FastAPI is very slow in returning a large amount of JSON data
Asked Answered
H

2

5

I have a FastAPI GET endpoint that is returning a large amount of JSON data (~160,000 rows and 45 columns). Unsurprisingly, it is extremely slow to return the data using json.dumps(). I am first reading the data from a file using json.loads() and filtering it per the inputted parameters. Is there a faster way to return the data to the user than using return data? It takes nearly a minute in the current state.

My code currently looks like this:

# helper function to parse parquet file (where data is stored)
def parse_parquet(file_path):
    df = pd.read_parquet(file_path)
    result = df.to_json(orient = 'records')
    parsed = json.loads(result)
    return parsed
    

@app.get('/endpoint')
# has several more parameters
async def some_function(year = int | None = None, id = str | None = None):
    if year is None:
        data = parse_parquet(f'path/{year}_data.parquet')
    # no year
    if year is not None:
        data = parse_parquet(f'path/all_data.parquet')
    if id is not None:
        data = [d for d in data if d['id'] == id]
    return data
Hagiolatry answered 1/9, 2022 at 5:51 Comment(3)
How much time does your parse_parquet function take?Parterre
@Parterre negligible time. The timing issue is on returning the data as a jsonHagiolatry
Have you seen #72221772 about how to use alternative json encoders?Tourney
G
10

One of the reasons for the response being that slow is that in your parse_parquet() method, you initially convert the file into JSON (using df.to_json()), then into dictionary (using json.loads()) and finally into JSON again, as FastAPI, behind the scenes, automatically converts the returned value into JSON-compatible data using the jsonable_encoder, and then uses the Python standard json.dumps() to serialise the object—a process that is quite slow (see this answer for more details).

As suggested by @MatsLindh in the comments section, you could use alternative JSON encoders, such as orjson or ujosn (see this answer as well), which would indeed speed up the process, compared to letting FastAPI use the jsonable_encoder and then the standard json.dumps() for converting the data into JSON. However, using pandas to_json() and returing a custom Response directly—as described in Option 1 (Update 2) of this answer—seems to be the best-performing solution. You can use the code given below—which uses a custom APIRoute class—to compare the response time for all available solutions.

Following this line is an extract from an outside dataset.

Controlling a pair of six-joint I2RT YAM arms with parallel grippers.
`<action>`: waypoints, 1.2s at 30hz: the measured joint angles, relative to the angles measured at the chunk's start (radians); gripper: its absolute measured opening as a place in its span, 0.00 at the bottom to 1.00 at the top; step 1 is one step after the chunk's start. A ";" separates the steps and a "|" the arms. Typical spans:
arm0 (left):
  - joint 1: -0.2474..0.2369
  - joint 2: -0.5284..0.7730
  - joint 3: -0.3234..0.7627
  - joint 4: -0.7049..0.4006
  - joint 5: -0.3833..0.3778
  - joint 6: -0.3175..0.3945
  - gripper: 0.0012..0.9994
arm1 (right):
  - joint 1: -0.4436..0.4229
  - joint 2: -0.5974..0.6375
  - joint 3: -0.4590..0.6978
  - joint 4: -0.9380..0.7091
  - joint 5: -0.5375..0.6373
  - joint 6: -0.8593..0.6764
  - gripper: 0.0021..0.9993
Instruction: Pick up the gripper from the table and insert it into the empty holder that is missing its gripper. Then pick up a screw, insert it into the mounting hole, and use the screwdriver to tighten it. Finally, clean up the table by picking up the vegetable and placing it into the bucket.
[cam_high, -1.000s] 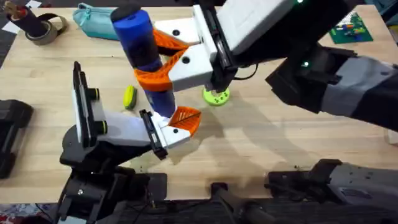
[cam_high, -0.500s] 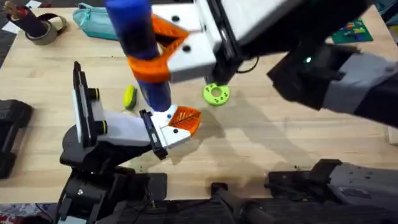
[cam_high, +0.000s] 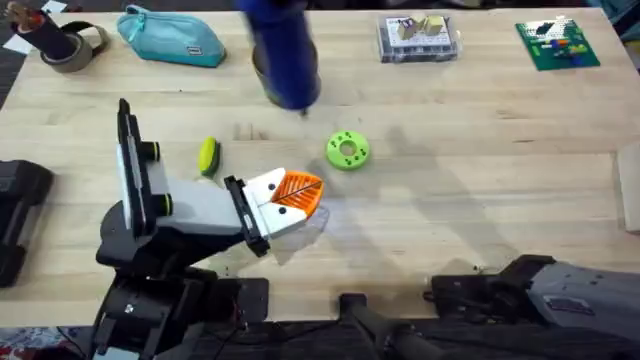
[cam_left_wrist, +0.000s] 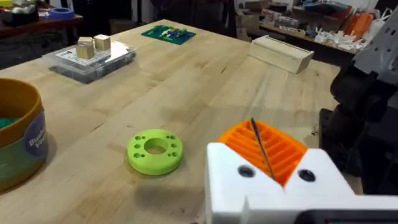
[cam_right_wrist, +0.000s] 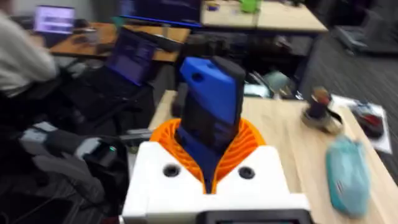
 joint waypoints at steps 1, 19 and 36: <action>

Use your own parquet file or the below code to create a sample parquet file consisting of 160K rows and 45 columns.

create_parquet.py

import pandas as pd
import numpy as np

columns = ['C' + str(i) for i in range(1, 46)]
df = pd.DataFrame(data=np.random.randint(99999, 99999999, size=(160000,45)),columns=columns)
df.to_parquet('data.parquet')

Run the FastAPI app below and access each endpoint separately to inspect the time taken to complete the process of loading and converting the data into JSON.

app.py

from fastapi import FastAPI, APIRouter, Response, Request
from fastapi.routing import APIRoute
from typing import Callable
import pandas as pd
import json
import time
import ujson
import orjson


class TimedRoute(APIRoute):
    def get_route_handler(self) -> Callable:
        original_route_handler = super().get_route_handler()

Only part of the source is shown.